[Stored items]
▬▬▬
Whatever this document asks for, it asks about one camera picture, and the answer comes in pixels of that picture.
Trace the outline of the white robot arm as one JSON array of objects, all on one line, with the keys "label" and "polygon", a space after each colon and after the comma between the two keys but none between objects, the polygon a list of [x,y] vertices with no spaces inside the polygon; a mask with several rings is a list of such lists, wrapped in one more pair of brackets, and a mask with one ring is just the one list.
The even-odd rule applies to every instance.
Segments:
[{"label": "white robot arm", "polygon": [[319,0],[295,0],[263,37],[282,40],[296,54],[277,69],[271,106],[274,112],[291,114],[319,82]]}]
▬▬▬
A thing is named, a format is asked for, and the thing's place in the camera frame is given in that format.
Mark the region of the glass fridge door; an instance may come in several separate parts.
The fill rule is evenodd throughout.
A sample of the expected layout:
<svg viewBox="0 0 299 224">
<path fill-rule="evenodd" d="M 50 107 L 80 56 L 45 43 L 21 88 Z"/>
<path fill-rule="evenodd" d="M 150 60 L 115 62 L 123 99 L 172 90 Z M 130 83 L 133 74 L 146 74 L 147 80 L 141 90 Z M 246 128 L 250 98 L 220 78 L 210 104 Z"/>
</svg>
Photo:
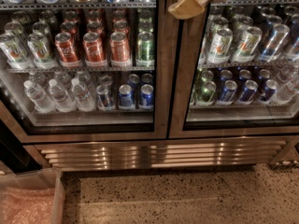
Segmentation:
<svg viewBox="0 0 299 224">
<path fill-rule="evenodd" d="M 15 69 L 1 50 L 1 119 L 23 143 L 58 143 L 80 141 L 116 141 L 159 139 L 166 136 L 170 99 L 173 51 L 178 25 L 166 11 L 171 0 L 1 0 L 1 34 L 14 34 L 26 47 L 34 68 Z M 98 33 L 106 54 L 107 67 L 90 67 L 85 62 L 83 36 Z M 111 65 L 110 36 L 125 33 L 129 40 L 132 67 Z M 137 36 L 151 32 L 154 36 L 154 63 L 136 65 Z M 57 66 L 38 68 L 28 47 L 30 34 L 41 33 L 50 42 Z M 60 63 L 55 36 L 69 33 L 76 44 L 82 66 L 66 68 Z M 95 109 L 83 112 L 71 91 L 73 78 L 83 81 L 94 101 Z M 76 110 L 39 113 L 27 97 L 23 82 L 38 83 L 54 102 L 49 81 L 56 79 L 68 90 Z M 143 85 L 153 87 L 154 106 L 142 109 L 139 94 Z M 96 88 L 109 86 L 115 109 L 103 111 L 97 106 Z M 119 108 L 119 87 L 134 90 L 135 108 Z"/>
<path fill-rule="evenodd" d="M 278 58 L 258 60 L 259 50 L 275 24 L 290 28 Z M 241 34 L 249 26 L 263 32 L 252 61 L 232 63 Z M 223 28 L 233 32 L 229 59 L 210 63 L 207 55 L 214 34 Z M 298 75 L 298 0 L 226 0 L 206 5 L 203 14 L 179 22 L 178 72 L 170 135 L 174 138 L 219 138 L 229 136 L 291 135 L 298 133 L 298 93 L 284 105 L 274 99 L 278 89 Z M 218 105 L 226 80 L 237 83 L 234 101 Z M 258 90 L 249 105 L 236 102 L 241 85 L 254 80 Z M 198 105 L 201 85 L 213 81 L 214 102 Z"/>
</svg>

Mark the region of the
▬▬▬
*WHAT THIS TASK INVOLVES*:
Give a single number: the count of lines above that include the word "instance".

*RESPONSE*:
2